## Task statement
Search the data for "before". Return each matching line.

## Data section
.....

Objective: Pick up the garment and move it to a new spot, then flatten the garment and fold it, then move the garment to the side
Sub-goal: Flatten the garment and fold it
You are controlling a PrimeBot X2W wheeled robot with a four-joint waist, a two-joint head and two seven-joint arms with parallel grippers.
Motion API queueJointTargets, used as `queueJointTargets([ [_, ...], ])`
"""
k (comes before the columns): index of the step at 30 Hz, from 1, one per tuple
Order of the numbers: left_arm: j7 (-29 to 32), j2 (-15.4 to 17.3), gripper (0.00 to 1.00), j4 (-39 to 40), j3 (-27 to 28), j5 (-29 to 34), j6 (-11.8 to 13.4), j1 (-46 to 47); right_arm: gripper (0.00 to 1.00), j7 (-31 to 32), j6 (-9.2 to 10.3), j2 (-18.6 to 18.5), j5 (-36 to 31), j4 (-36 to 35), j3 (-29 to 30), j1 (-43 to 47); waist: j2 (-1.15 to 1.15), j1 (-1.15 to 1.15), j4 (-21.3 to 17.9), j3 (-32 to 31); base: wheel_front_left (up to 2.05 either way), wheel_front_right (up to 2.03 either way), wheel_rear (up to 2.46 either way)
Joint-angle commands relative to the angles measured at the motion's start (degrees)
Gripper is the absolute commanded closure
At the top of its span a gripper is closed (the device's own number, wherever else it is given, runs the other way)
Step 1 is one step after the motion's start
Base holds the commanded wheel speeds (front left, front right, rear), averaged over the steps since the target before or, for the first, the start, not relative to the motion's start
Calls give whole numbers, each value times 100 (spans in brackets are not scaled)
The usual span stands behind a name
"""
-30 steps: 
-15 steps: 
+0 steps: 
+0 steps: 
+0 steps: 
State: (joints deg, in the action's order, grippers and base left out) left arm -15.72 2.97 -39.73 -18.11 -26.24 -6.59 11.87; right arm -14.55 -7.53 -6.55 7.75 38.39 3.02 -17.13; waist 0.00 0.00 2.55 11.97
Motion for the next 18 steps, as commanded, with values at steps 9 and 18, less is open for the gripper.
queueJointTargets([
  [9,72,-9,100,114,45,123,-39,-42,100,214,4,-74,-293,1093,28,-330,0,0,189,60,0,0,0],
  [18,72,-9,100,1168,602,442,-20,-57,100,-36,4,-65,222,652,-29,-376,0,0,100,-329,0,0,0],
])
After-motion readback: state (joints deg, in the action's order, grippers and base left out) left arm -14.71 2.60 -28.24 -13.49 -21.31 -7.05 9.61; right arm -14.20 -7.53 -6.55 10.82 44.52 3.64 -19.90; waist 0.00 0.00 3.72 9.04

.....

## Solution below
k (comes before the columns): index of the step at 30 Hz, from 1, one per tuple
Base holds the commanded wheel speeds (front left, front right, rear), averaged over the steps since the target before or, for the first, the start, not relative to the motion's start

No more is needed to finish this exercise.